[Opening RECORDS FOR THE EXERCISE section]

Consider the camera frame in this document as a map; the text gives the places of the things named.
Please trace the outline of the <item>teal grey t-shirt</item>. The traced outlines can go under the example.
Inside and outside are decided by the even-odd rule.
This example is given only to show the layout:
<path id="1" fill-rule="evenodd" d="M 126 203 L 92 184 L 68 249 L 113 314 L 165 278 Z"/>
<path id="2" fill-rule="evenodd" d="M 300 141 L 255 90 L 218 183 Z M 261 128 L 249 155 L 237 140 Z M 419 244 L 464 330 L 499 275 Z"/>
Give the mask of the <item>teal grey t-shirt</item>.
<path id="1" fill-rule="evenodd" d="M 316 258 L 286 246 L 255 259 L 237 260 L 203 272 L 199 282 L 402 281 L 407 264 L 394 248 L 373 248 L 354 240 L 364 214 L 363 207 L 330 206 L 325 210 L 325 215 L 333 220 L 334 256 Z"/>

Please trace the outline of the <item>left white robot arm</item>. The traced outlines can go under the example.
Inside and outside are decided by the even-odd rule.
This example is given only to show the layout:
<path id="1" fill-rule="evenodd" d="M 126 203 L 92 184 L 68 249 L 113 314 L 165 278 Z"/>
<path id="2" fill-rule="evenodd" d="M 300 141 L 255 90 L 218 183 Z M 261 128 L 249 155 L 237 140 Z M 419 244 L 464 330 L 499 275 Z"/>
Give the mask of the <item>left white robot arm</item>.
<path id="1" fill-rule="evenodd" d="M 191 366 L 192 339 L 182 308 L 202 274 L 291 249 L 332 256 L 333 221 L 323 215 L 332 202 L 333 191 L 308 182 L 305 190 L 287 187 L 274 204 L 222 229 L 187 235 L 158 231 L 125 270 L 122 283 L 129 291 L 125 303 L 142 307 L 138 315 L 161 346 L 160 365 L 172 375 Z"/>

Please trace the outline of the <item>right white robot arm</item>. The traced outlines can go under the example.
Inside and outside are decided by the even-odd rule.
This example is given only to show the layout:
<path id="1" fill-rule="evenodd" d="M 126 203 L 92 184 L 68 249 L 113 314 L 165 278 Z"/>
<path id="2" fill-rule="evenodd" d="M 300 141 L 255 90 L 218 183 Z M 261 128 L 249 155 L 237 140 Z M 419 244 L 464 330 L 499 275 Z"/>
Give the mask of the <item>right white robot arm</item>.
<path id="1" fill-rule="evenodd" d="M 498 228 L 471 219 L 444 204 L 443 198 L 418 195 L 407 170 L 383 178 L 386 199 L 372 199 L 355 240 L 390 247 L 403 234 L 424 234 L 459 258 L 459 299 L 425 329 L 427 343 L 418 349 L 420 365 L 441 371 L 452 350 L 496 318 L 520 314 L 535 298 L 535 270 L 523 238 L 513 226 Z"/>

[Closing RECORDS FOR THE EXERCISE section]
[Opening RECORDS FOR THE EXERCISE section]

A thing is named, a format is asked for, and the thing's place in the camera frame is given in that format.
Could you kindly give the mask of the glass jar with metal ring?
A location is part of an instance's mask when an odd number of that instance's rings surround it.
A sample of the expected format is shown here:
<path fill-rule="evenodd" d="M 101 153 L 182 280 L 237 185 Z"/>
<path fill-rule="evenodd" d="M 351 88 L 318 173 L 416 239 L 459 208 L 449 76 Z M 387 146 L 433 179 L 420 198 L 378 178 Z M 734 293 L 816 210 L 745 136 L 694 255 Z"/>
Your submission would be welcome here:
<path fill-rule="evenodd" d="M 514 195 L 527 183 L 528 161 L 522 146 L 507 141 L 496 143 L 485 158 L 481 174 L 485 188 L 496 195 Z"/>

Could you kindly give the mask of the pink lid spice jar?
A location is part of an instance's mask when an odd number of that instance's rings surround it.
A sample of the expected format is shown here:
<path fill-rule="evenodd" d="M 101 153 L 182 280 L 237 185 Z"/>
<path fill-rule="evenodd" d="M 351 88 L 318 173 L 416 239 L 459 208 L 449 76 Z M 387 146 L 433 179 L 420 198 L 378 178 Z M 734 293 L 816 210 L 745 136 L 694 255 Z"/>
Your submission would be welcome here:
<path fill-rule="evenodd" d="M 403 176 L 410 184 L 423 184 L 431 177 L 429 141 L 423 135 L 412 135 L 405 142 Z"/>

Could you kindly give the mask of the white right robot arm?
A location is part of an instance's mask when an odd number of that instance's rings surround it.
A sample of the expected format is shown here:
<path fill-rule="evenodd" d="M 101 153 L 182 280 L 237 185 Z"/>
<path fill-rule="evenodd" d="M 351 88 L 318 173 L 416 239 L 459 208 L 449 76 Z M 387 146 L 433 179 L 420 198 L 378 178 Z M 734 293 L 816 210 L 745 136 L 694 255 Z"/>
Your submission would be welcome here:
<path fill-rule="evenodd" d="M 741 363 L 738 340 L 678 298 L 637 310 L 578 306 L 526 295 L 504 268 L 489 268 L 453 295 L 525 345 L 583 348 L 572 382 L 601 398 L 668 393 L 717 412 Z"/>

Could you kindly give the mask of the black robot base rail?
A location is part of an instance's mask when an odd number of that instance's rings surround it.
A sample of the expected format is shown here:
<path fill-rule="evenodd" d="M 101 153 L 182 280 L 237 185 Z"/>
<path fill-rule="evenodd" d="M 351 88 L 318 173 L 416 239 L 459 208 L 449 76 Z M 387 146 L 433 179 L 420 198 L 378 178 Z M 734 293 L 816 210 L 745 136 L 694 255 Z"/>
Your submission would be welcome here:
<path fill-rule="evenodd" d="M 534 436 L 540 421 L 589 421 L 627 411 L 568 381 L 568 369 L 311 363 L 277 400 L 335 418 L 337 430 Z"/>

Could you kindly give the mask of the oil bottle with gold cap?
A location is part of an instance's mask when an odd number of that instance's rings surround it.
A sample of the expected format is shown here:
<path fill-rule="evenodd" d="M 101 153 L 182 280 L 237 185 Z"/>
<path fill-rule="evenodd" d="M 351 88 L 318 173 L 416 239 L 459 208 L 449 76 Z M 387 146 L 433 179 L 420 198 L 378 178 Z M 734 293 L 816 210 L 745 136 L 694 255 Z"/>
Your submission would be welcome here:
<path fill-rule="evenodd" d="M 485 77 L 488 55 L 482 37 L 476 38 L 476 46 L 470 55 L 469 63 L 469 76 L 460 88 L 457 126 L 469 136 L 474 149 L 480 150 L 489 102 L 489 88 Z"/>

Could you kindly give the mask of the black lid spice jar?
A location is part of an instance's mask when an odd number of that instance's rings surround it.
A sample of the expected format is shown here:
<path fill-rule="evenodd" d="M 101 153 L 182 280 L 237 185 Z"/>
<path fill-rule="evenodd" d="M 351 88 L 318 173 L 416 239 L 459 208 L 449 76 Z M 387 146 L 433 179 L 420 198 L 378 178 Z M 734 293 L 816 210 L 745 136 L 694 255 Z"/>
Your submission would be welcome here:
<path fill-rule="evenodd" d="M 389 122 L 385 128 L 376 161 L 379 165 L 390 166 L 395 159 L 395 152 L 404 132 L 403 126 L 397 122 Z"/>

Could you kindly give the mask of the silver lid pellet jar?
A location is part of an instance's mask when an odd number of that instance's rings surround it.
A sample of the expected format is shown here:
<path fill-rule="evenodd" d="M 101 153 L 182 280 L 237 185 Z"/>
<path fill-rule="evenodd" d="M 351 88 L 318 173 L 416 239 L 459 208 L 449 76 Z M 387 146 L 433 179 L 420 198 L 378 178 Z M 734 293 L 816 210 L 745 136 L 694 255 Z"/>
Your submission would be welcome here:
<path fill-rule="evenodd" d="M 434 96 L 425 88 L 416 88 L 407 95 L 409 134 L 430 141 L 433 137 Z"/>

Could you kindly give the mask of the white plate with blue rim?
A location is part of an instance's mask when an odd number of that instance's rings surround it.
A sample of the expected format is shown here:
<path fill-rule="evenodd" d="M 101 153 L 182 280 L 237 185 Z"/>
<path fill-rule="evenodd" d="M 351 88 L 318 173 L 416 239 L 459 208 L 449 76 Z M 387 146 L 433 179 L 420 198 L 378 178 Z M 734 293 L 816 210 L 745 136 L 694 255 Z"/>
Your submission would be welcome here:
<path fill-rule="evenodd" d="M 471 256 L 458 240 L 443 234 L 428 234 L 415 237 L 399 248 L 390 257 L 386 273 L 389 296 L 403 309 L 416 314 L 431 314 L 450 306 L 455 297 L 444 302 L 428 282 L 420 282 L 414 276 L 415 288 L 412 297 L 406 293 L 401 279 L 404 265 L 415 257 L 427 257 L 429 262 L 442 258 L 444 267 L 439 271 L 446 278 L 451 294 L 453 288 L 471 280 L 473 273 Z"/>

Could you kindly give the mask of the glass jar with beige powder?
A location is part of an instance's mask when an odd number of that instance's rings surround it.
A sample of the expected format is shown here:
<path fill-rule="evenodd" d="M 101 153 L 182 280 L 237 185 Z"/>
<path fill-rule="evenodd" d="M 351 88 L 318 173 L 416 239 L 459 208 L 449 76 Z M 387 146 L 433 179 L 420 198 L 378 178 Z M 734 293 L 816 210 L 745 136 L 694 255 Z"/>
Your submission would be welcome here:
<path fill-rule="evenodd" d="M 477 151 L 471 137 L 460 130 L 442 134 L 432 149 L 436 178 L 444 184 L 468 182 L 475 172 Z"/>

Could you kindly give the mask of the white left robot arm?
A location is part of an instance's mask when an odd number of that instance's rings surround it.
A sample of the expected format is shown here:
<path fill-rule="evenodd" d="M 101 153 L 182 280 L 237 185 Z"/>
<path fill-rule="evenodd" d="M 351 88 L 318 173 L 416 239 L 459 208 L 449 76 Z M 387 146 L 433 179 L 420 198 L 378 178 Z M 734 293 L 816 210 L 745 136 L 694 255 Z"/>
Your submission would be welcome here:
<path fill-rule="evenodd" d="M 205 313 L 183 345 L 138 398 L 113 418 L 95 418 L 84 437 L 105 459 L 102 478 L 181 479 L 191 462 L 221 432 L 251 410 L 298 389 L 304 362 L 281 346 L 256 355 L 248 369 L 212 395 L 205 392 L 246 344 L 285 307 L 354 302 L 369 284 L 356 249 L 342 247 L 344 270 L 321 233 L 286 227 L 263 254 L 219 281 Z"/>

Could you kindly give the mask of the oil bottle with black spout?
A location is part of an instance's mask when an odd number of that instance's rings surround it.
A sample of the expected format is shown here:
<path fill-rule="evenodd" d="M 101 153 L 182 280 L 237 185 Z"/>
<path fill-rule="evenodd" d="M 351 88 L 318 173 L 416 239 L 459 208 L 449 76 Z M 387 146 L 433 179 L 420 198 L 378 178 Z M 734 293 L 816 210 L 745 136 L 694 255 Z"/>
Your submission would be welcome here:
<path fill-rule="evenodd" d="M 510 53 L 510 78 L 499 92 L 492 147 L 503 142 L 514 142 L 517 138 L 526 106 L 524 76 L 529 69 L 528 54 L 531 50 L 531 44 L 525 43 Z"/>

[Closing RECORDS FOR THE EXERCISE section]
[Opening RECORDS FOR THE EXERCISE section]

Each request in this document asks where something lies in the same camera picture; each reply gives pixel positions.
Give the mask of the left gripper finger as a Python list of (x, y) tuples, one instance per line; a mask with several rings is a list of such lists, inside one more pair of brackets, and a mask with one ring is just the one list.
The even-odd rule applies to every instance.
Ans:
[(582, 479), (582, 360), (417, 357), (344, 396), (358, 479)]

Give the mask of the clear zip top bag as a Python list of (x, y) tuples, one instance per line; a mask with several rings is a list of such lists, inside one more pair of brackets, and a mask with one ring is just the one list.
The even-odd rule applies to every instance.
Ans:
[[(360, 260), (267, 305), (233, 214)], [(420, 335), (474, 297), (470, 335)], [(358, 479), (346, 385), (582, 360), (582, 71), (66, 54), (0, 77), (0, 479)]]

[Closing RECORDS FOR THE EXERCISE section]

WORK INSTRUCTION: Return, from the data, each line that has the word "Python" in it.

WORKED SOLUTION:
Give the mask of the left gripper finger as a Python list of (x, y) tuples, one instance per line; a mask with several rings is a list of such lists, inside one more pair of brackets, and a mask with one ring is just the one list.
Give the mask of the clear zip top bag as a Python list of (x, y) tuples, one instance per line; a mask with several rings is a list of such lists, inside one more pair of brackets, and a mask with one ring is just the one list.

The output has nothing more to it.